You know how sometimes a place doesn’t turn out as frightening as you imagined it? Like your new school or your grandmother’s house or a confessional booth. You build up this image of a terrifying place filled with your anxieties and fears, then once you get there, it’s nothing like that at all. It’s just a normal place.
Hospitals aren’t that. Every bad thing you’ve ever imagined about a hospital is probably going on when you arrive. Here’s the thing: this is where most people go to die (some people go to Six Flags to die as per ancient American rituals). It’s not just where the end of life gets catalogued, recorded, and brushed aside to usher in more terminal residents, though; hospitals are also where you go to be told how much your body sucks.

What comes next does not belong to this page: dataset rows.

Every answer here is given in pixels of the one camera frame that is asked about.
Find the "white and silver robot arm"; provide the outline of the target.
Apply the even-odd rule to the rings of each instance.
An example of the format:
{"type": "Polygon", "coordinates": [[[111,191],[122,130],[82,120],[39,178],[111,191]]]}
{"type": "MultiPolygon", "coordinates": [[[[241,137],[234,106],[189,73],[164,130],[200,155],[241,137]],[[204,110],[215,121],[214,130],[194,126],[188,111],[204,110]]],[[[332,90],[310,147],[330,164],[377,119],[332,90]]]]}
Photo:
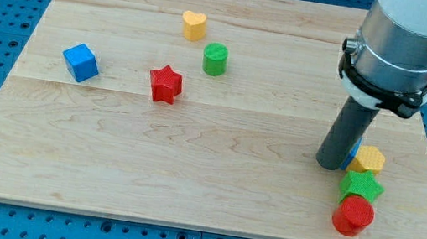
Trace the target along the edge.
{"type": "Polygon", "coordinates": [[[339,75],[357,104],[407,119],[427,102],[427,0],[374,0],[342,48],[339,75]]]}

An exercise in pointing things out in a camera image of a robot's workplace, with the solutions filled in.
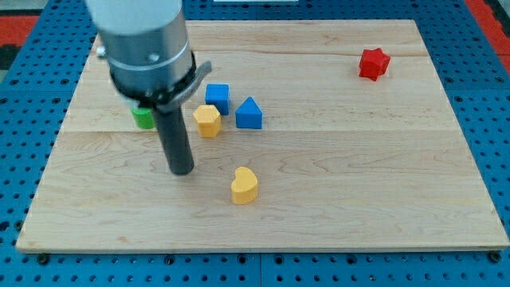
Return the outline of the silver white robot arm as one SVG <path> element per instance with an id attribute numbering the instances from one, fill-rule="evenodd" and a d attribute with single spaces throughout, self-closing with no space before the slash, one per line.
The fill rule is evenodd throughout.
<path id="1" fill-rule="evenodd" d="M 144 108 L 171 112 L 208 73 L 196 65 L 181 0 L 86 0 L 116 89 Z"/>

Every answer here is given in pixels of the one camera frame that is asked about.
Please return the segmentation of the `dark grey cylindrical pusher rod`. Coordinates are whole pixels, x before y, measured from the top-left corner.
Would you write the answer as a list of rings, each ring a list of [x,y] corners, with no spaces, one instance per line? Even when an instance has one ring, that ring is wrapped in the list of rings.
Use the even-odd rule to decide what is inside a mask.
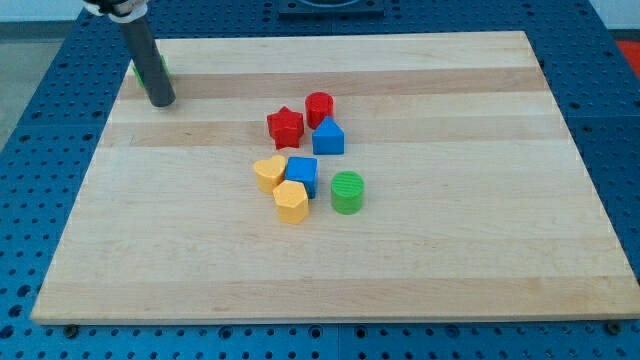
[[[159,108],[171,105],[175,93],[147,18],[119,27],[150,103]]]

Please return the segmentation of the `white black rod mount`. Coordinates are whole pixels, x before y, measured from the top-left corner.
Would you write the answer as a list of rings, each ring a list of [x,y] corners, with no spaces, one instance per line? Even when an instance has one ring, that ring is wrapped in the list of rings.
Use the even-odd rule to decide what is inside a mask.
[[[147,0],[83,0],[84,8],[95,16],[108,16],[113,22],[127,24],[145,16]]]

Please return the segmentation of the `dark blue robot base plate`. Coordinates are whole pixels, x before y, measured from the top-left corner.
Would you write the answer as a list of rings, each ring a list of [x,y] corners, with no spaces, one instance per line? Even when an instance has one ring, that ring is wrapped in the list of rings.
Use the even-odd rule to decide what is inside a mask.
[[[384,0],[276,0],[279,18],[383,16]]]

A doctor’s job is essentially to tell you how the damage you’ve done to your body over the years has accumulated. Once you’re thoroughly aware of how imminent your death is, the same person who told you every was wrong will then proceed to tell you how to fix it. Sometimes he or she will even give you some expensive magical pills to fix all the stuff you broke. Then you get a bill that will financially ruin you.

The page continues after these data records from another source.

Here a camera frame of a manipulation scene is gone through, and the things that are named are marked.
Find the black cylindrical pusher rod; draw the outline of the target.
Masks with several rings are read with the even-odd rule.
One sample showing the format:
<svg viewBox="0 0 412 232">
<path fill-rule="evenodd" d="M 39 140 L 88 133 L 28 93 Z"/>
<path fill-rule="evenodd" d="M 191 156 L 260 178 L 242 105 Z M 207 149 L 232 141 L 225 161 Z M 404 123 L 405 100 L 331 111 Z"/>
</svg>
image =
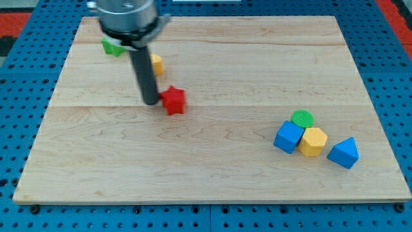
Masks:
<svg viewBox="0 0 412 232">
<path fill-rule="evenodd" d="M 130 50 L 129 56 L 143 102 L 149 106 L 157 104 L 160 95 L 158 93 L 148 47 L 145 46 L 138 50 Z"/>
</svg>

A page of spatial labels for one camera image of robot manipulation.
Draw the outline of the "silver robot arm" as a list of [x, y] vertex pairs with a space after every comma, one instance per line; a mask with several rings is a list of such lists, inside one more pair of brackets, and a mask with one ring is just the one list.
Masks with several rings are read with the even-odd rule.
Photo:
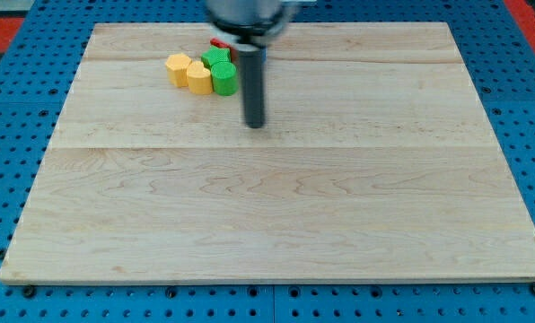
[[218, 38], [236, 45], [267, 47], [295, 15], [317, 0], [206, 0], [206, 16]]

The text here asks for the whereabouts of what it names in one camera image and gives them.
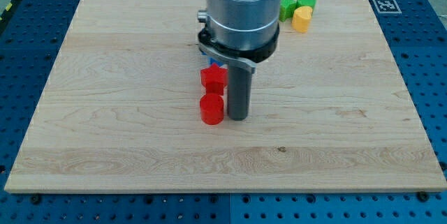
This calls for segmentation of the blue block behind arm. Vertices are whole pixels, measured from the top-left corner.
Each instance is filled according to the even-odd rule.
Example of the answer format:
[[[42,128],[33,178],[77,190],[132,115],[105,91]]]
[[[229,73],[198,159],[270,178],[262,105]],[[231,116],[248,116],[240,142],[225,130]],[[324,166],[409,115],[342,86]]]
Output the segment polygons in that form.
[[[224,65],[222,62],[217,61],[216,59],[213,59],[212,57],[209,57],[205,52],[201,52],[201,54],[202,54],[203,56],[205,56],[205,58],[208,60],[210,66],[211,66],[212,64],[216,64],[216,65],[218,65],[219,67],[221,67],[221,66]]]

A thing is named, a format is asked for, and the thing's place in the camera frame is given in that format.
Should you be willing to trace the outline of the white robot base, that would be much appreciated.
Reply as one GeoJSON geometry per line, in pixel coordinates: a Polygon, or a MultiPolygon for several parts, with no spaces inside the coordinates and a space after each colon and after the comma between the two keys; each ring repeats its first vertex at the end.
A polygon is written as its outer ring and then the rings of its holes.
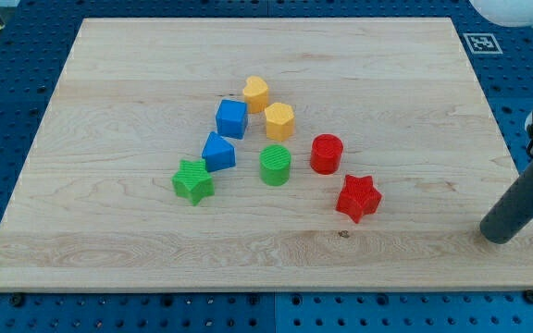
{"type": "Polygon", "coordinates": [[[470,0],[484,19],[504,27],[533,25],[533,0],[470,0]]]}

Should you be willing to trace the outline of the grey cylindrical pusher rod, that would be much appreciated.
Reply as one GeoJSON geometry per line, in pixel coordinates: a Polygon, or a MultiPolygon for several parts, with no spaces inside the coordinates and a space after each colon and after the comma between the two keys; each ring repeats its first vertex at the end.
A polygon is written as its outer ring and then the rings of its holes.
{"type": "Polygon", "coordinates": [[[482,218],[479,229],[488,240],[505,244],[533,218],[533,161],[482,218]]]}

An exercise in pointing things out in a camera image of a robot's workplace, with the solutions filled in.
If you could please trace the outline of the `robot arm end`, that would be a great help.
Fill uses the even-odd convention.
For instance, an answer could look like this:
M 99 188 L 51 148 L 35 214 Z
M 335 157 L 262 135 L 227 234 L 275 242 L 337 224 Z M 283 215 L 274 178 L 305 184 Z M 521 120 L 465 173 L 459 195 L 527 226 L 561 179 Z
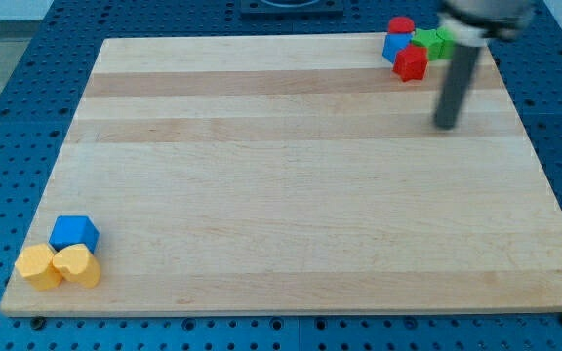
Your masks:
M 535 7 L 533 0 L 441 0 L 438 16 L 457 44 L 483 47 L 491 40 L 516 40 Z

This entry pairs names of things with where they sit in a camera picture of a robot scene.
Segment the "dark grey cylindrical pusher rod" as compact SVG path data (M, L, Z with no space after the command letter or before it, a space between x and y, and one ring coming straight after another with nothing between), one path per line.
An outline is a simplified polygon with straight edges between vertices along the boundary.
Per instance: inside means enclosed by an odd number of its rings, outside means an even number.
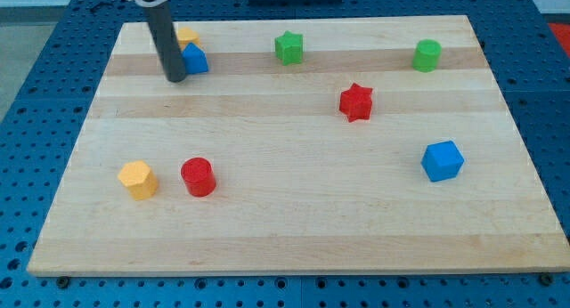
M186 68L177 41L169 2L146 9L147 23L166 79L178 83L186 78Z

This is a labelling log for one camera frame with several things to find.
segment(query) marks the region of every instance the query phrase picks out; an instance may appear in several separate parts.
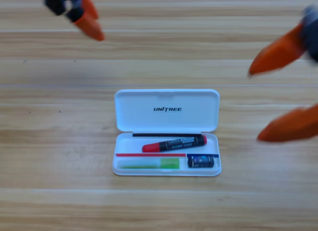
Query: wood grain
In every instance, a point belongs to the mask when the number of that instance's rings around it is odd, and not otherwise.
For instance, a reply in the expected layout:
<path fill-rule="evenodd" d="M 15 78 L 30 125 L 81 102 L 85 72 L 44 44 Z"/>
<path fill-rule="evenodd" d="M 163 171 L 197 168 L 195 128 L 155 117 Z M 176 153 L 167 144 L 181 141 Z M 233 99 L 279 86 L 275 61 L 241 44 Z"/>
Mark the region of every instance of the wood grain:
<path fill-rule="evenodd" d="M 102 43 L 42 0 L 0 0 L 0 230 L 316 231 L 317 138 L 255 140 L 317 102 L 316 65 L 246 77 L 314 0 L 94 1 Z M 221 174 L 115 175 L 125 88 L 217 90 Z"/>

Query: red marker
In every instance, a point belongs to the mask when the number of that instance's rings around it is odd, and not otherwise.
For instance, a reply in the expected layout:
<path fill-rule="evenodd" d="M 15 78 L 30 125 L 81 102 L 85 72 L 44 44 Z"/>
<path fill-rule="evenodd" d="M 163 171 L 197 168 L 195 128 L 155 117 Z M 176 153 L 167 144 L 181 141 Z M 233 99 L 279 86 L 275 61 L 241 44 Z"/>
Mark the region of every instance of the red marker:
<path fill-rule="evenodd" d="M 181 138 L 181 139 L 175 139 L 175 140 L 166 141 L 166 142 L 144 145 L 143 152 L 144 153 L 160 153 L 160 152 L 167 152 L 167 151 L 173 151 L 178 149 L 200 147 L 205 145 L 206 143 L 207 143 L 206 136 Z"/>

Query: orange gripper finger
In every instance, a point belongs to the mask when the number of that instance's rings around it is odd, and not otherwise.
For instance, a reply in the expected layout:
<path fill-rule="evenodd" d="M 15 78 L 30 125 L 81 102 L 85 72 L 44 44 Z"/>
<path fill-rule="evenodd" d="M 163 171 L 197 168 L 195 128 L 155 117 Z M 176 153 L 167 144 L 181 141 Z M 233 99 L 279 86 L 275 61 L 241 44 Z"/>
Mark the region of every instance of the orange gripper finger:
<path fill-rule="evenodd" d="M 81 5 L 84 8 L 84 11 L 87 11 L 88 14 L 92 16 L 93 19 L 98 19 L 98 12 L 92 0 L 81 0 Z"/>
<path fill-rule="evenodd" d="M 99 23 L 95 21 L 86 11 L 81 18 L 74 22 L 74 24 L 87 36 L 97 41 L 103 41 L 105 39 Z"/>
<path fill-rule="evenodd" d="M 261 50 L 249 68 L 249 76 L 281 69 L 300 58 L 306 51 L 301 39 L 302 29 L 302 24 L 297 25 Z"/>
<path fill-rule="evenodd" d="M 272 121 L 257 137 L 264 142 L 289 142 L 318 135 L 318 104 L 295 109 Z"/>

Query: green highlighter
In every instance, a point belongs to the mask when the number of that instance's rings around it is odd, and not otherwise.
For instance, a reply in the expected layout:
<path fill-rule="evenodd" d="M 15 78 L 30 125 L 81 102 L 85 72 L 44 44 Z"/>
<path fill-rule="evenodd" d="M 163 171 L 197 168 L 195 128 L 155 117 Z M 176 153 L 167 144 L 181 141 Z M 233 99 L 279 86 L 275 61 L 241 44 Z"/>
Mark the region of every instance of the green highlighter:
<path fill-rule="evenodd" d="M 119 169 L 179 169 L 179 158 L 145 158 L 119 160 Z"/>

That’s why I like hospitals. I don’t like being in or near them, but I like that they meet every expectation you have. Few things in life really deliver on that front. Usually your imagination is able to set fire to whatever reality things exist in, leaving your expectations far beyond what really goes on. Not for hospitals, though. Death, sadness, illness, financial and social ruin. All of that goes on all the time.

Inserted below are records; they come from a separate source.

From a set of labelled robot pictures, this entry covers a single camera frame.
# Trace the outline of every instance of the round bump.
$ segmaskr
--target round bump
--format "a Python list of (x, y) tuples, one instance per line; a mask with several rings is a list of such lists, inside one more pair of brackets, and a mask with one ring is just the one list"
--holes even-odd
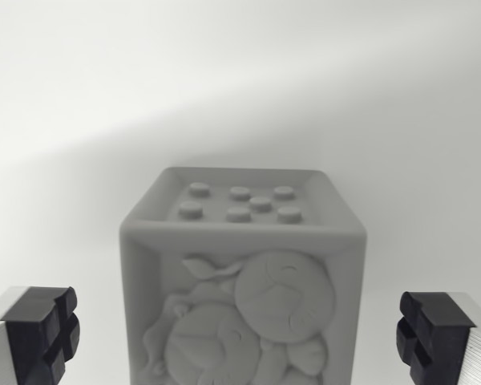
[(274, 197), (283, 201), (288, 201), (296, 197), (294, 189), (290, 186), (278, 186), (274, 189)]
[(228, 222), (249, 222), (251, 221), (251, 212), (245, 207), (230, 207), (226, 213)]
[(206, 183), (195, 182), (189, 185), (189, 193), (193, 197), (204, 198), (210, 195), (210, 186)]
[(178, 214), (185, 219), (198, 219), (203, 216), (203, 206), (195, 201), (185, 201), (180, 203)]
[(230, 197), (235, 201), (247, 201), (251, 197), (251, 192), (247, 187), (232, 187)]
[(271, 204), (271, 200), (269, 198), (253, 197), (249, 200), (249, 207), (258, 213), (267, 213), (271, 211), (273, 205)]
[(286, 206), (278, 209), (278, 221), (280, 223), (298, 223), (303, 219), (303, 214), (298, 207)]

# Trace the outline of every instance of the gray plastic object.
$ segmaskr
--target gray plastic object
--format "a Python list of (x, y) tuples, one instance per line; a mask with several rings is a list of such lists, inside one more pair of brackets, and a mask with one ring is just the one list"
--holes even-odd
[(120, 238), (131, 385), (350, 384), (366, 232), (324, 173), (168, 168)]

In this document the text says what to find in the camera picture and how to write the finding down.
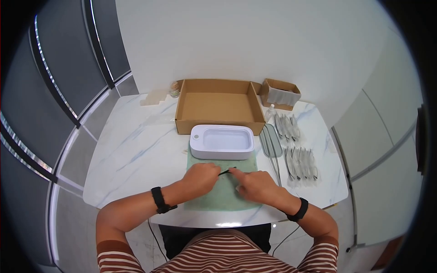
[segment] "marble table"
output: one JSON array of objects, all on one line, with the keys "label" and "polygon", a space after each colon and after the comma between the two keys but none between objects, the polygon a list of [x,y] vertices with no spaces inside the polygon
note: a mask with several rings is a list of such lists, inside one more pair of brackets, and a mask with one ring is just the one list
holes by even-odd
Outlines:
[{"label": "marble table", "polygon": [[[147,94],[121,97],[100,135],[83,191],[83,200],[97,208],[129,196],[166,186],[181,179],[187,168],[189,135],[178,135],[174,116],[178,99],[169,95],[159,105],[140,106]],[[331,134],[314,104],[299,101],[293,113],[304,136],[302,147],[312,149],[320,170],[316,187],[292,188],[284,157],[278,158],[282,186],[315,206],[325,208],[348,195],[345,173]],[[259,170],[276,181],[270,160],[255,137]],[[263,205],[244,211],[188,211],[181,204],[150,221],[157,224],[217,228],[271,223],[285,214]]]}]

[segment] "small cardboard box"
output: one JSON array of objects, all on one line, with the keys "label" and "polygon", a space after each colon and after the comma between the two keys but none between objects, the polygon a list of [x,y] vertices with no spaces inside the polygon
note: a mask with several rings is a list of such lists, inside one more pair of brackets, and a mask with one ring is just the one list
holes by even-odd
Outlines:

People do get better in hospitals, though. We could talk about how they overcome disease and turmoil, but this is where hospitals fall short of whatever expectations you hold. This is when your brain tells you people are going to a wonderful place of cures and fixes that will make life as good if not better than it once was. However, it only turns out like that for some people. It’s probably the same some people who go to Six Flags to die as per ancient American rituals. Lucky bastards.